In 2021, Hong Kong's Luxury Residential Market Will Rebound.
Since the second quarter of 2019, the luxury residential market has seen its strongest performance.
According to the latest Residential Sales
Market Monitor report from international property consultant JLL, Hong Kong's
luxury residential capital values rebounded 0.8 percent q-o-q in the first
quarter of 2021 after falling 8.2 percent in 2020, while luxury rents remained
largely flat with a mild drop of 0.2 percent q-o-q; both recorded their best
performance since the second quarter of 2019. al aaliya island
Following a decrease in infection cases in
the city, home viewing activity increased and buyer sentiment improved during
the quarter. In the first quarter of 2021, 42 homes worth more than HKD 100
million changed hands, which is up 31% from the same time last year but still
well below historic levels. In addition, total consideration was around 55
percent higher than in 2020.
Senior executives from mainland Chinese
companies have been active in Hong Kong's luxury market, according to JLL, with
an ex-senior executive from a mainland China technology business purchasing a
mansion on 77/79 Peak Road for HKD 598 million in February.
According to Nelson Wong, Head of Research
at JLL in Greater China, "While there are signs of improving buyer
sentiment in the housing market, we must be careful in our expectations for how
quickly the luxury residential segment can rebound, given sales velocity
remains slow. Factors such as the anticipated introduction of a vacancy tax,
which will drive developers to proactively introduce additional high-end
inventory units and apply some pricing pressure in the near term, can temper
the market."
Norry Lee, Senior Director of JLL Hong
Kong's Projects Strategy and Consultancy Department, added, "March saw a
108.3 percent increase in residential transactions of properties worth more
than HKD 50 million, compared to the previous month. Employees of mainland
Chinese corporations will provide a steady source of demand as more mainland
Chinese corporations list and do business in Hong Kong, and this demand will continue
to expand as more mainland Chinese corporations obtain Hong Kong resident
status."
The volume of Class A office leasing in
Hong Kong increased in Q1.
Central The vacancy rate in Hong Kong
offices has improved slightly as the market shows signs of stabilization.

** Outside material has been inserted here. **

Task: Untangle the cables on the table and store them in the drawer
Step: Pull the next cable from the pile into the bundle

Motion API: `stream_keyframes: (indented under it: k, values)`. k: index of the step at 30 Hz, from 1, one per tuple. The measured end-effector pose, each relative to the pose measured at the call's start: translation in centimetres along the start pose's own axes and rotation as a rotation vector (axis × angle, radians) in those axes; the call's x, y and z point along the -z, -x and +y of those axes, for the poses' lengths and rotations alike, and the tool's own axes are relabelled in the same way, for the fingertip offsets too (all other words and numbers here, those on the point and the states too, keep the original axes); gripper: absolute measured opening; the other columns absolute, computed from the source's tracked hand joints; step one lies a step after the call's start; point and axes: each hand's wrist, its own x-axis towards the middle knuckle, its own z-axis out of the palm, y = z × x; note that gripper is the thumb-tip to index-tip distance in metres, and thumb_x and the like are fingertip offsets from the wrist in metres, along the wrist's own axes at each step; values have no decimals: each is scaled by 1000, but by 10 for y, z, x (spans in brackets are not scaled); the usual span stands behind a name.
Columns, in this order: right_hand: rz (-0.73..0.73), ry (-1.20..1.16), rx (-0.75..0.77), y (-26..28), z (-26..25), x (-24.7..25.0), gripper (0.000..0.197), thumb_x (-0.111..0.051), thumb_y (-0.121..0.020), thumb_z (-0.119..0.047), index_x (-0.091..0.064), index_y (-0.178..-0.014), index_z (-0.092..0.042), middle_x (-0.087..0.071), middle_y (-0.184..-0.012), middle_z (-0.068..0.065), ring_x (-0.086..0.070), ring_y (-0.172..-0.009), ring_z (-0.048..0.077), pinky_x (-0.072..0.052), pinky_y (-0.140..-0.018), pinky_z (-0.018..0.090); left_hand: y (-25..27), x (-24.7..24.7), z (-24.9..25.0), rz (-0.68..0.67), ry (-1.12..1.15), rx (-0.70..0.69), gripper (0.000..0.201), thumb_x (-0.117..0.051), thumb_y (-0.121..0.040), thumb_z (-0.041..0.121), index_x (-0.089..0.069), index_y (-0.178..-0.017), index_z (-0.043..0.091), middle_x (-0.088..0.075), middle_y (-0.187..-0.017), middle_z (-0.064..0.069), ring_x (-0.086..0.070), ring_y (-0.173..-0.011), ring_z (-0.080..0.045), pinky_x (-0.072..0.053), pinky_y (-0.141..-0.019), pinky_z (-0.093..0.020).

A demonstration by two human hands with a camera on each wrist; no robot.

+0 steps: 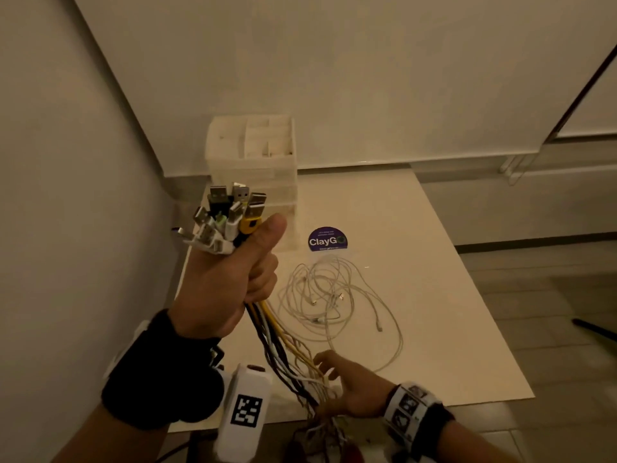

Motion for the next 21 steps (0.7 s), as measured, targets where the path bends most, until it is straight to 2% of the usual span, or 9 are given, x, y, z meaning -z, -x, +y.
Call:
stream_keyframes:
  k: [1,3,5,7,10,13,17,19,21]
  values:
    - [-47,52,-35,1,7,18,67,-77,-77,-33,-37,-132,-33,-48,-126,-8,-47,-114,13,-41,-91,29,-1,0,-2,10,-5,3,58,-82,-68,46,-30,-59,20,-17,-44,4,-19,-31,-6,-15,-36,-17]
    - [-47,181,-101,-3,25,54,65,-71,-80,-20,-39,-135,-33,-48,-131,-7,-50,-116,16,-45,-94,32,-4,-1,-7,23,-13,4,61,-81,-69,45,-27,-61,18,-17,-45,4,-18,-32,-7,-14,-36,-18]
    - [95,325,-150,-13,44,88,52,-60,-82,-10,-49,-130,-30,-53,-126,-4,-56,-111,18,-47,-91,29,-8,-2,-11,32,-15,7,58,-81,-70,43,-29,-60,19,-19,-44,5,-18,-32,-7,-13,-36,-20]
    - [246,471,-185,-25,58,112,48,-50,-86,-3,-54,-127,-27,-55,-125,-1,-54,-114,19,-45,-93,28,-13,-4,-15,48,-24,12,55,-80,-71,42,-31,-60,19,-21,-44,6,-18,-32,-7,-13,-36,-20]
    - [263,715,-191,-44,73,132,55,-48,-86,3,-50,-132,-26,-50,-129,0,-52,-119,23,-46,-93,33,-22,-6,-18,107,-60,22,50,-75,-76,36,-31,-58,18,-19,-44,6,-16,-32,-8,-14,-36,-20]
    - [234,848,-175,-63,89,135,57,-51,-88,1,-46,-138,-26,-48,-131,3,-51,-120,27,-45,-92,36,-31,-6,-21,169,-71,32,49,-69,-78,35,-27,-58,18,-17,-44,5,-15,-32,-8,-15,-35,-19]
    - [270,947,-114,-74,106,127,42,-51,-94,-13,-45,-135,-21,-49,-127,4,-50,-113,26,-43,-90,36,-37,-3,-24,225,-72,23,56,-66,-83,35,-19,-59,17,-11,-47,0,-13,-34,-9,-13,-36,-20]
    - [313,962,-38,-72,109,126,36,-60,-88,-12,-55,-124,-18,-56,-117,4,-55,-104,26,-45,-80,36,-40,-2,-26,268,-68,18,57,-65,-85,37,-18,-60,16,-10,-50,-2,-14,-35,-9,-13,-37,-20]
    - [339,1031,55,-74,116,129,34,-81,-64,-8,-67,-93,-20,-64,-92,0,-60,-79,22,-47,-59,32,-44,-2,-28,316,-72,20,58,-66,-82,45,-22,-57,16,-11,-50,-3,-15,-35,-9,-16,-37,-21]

The leasing volume in Hong Kong's Grade-A
office market improved in the first quarter of 2021, according to JLL's latest
Hong Kong Property Market Monitor report, as occupiers resumed making real
estate decisions.
Central's Grade-A office rents had declined
29.7% from the market top in early June 2019 to a more appealing level, and the
submarket saw a positive net take up of office space (40,400 sq. ft) during the
month. As of the end of March, central vacancy has reduced marginally from 7.5
percent to 7.3 percent. Rating agency S&P Global committed to office space
in Three Exchange Square in Central, relocating from International Commerce
Centre in West Kowloon, in a noteworthy leasing agreement.
JLL's Head of Office Leasing Advisory in
Hong Kong, Alex Barnes, says, "As occupiers continue to execute real
estate choices that were mostly subdued in 2020, office leasing demand will
strengthen in the coming quarters. This demand will continue to be dominated by
workplace enhancements and a flight to excellence."
"The negative pressure on the office
market is expected to continue this year, but the overall rental decline in the
second half of 2021 will be low. Overall, Grade-A office rents fell 0.5 percent
month over month in March. Rentals in Kowloon East fell the most among major
office submarkets, while rents in Central remained reasonably stable
"Nelson Wong, JLL's Greater China Head of Research, commented.